Beneath this instruction is a block of data; output from it exactly the lines that run from the one containing "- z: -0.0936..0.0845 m" through the one containing "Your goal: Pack", inclusive.

Data items
····················

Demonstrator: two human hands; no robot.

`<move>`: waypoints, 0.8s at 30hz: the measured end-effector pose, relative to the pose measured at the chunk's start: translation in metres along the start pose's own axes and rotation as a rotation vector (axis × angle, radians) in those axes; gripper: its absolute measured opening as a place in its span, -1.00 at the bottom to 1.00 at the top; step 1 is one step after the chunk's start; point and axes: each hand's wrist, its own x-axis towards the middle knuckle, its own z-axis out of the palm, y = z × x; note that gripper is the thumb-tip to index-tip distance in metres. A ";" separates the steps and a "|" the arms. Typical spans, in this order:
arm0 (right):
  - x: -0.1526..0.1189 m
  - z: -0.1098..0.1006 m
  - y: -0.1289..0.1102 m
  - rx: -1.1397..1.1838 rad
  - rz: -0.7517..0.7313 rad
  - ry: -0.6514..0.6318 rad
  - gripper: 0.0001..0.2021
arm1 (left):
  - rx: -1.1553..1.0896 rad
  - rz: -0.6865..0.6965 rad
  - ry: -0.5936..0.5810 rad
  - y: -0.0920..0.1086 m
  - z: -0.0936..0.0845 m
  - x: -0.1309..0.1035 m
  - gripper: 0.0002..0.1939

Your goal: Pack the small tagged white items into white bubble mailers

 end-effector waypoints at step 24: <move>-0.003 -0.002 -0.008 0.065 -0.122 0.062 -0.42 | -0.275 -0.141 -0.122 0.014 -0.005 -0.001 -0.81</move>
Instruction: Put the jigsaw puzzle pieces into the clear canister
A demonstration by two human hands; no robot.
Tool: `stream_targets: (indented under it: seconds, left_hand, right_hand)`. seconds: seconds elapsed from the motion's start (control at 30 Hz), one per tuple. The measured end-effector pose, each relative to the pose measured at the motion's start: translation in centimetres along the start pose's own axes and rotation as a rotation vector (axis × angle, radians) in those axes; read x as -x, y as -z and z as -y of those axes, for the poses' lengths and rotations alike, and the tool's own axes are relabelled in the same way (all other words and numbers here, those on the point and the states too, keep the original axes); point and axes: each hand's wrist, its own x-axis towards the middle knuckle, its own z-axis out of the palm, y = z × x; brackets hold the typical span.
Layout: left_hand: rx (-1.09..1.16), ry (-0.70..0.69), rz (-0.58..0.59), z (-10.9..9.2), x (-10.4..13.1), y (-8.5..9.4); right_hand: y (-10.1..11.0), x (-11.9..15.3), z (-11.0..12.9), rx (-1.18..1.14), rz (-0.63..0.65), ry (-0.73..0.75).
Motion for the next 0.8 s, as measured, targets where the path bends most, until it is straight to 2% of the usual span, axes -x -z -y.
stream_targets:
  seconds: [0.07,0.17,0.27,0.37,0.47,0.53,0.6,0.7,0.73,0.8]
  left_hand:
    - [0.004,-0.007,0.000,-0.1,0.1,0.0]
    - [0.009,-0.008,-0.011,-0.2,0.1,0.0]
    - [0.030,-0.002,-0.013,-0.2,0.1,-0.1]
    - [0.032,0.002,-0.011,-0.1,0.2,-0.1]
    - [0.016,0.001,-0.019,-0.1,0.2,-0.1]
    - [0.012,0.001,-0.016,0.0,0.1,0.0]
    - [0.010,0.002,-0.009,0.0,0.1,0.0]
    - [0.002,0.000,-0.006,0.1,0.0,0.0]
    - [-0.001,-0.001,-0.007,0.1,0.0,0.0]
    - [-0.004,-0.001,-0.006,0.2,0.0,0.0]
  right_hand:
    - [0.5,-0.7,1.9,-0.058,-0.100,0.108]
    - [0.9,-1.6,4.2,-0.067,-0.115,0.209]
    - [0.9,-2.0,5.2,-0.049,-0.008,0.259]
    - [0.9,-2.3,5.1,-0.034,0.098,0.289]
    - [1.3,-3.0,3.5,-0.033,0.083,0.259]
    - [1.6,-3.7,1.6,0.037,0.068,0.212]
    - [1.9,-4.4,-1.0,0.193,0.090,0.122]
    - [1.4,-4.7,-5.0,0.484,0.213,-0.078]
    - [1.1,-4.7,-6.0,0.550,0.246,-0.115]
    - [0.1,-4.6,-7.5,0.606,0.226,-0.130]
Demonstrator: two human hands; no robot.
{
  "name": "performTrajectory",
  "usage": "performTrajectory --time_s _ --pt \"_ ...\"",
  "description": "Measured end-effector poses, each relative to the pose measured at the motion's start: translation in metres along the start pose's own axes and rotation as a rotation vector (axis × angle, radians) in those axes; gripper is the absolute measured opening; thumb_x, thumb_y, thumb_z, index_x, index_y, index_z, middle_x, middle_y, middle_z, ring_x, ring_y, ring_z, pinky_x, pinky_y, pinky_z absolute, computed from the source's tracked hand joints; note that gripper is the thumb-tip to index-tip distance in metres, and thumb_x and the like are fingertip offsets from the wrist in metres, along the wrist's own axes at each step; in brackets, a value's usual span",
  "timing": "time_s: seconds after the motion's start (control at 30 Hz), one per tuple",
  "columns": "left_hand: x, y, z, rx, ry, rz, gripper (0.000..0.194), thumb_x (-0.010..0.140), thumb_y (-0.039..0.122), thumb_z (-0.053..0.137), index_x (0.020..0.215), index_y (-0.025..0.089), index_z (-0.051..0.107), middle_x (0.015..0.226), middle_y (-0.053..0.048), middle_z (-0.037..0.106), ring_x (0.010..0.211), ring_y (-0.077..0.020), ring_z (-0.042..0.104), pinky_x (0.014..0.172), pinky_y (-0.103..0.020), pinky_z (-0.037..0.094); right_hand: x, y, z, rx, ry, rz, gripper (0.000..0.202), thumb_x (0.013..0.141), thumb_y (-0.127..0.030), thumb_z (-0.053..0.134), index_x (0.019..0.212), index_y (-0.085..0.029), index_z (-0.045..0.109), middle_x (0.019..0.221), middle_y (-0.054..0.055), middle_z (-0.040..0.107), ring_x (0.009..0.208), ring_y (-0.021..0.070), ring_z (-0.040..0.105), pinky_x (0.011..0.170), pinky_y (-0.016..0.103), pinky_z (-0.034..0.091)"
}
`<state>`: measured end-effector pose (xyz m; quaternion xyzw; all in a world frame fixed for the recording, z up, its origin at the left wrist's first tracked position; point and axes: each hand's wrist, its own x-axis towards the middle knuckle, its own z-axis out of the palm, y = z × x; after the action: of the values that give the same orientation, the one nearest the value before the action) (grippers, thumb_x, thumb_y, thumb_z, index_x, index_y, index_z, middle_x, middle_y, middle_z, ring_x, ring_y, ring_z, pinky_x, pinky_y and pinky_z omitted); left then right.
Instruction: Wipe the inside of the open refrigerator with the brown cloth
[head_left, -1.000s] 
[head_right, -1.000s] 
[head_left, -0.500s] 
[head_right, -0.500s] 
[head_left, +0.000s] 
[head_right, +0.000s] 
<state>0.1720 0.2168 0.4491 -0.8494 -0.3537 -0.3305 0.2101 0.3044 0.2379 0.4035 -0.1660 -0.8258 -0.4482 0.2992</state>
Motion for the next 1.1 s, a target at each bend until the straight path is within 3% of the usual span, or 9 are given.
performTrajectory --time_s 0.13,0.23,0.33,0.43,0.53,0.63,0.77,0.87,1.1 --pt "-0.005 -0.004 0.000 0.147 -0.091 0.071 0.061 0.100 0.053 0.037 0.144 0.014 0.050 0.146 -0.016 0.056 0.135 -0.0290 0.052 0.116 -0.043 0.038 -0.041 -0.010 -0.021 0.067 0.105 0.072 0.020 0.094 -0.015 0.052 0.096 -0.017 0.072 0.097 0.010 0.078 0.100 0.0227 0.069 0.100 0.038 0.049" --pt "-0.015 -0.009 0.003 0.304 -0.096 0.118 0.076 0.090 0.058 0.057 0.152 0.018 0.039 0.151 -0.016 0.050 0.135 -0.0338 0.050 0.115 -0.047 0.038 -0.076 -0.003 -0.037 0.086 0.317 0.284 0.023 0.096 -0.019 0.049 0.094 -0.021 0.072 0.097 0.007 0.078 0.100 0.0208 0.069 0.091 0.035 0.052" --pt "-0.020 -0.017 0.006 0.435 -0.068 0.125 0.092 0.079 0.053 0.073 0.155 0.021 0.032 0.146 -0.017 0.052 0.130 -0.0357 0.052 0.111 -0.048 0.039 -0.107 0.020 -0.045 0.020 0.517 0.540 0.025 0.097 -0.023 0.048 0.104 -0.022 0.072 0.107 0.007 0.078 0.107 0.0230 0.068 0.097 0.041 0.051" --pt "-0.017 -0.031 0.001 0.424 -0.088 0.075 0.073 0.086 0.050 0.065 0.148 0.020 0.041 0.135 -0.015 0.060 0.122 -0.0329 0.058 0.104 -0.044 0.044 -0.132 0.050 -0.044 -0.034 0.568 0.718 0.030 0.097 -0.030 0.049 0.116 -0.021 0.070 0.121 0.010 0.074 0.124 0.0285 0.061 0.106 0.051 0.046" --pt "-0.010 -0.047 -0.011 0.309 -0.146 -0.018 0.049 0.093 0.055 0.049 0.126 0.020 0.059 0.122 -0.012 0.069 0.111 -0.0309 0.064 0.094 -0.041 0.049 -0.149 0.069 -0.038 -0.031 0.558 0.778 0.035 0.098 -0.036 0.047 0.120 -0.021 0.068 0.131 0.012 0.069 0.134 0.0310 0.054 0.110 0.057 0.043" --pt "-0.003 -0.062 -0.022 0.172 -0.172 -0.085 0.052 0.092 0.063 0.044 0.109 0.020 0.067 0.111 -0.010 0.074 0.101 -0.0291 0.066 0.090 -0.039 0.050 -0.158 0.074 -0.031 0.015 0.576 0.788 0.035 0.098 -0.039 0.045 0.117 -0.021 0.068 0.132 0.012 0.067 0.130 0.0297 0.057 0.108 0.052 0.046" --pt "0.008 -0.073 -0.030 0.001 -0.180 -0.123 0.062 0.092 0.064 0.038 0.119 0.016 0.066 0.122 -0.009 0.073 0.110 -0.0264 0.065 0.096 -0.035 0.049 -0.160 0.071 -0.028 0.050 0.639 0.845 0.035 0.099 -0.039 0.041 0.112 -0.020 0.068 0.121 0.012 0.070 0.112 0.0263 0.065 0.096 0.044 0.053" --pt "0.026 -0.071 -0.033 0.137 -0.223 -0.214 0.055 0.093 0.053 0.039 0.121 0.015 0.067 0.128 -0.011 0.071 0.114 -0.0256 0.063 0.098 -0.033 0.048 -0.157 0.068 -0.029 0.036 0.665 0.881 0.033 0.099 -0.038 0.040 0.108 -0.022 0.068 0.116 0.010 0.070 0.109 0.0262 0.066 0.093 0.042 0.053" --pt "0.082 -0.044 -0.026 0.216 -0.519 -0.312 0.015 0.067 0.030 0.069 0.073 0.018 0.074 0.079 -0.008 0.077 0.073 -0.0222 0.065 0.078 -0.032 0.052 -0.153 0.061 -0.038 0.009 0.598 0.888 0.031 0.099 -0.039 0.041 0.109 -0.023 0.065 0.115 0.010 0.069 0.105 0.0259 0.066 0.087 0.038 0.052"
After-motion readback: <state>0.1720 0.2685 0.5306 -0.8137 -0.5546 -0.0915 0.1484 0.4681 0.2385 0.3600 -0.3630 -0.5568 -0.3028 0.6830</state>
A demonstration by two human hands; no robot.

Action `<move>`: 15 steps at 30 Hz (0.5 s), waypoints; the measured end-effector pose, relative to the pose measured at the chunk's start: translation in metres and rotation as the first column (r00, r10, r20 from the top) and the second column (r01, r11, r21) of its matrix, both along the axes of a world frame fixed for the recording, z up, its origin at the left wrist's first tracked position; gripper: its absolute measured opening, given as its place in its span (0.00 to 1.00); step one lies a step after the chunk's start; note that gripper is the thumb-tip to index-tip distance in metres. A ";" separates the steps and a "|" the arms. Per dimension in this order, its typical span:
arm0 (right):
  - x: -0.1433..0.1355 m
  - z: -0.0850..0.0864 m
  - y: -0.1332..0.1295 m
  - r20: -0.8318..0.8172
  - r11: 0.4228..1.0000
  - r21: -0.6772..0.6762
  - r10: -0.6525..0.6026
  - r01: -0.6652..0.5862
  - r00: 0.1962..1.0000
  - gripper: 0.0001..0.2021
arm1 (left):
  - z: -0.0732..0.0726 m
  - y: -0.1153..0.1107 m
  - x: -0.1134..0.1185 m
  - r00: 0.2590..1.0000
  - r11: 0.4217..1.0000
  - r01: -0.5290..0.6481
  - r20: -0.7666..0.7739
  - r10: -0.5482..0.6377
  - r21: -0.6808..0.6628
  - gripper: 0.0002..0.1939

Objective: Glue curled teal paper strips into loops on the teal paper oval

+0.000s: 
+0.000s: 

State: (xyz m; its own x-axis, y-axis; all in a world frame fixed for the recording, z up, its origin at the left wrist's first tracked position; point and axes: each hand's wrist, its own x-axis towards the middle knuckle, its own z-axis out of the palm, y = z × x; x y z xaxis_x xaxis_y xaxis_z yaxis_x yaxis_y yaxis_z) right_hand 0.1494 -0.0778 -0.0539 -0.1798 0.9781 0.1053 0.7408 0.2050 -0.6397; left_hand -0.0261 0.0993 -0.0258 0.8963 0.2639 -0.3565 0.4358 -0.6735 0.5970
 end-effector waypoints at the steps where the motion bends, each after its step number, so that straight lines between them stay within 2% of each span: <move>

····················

TASK RESULT:
  - z: -0.0936..0.0845 m
  - x: -0.1309..0.1035 m
  - gripper: 0.0002..0.1939

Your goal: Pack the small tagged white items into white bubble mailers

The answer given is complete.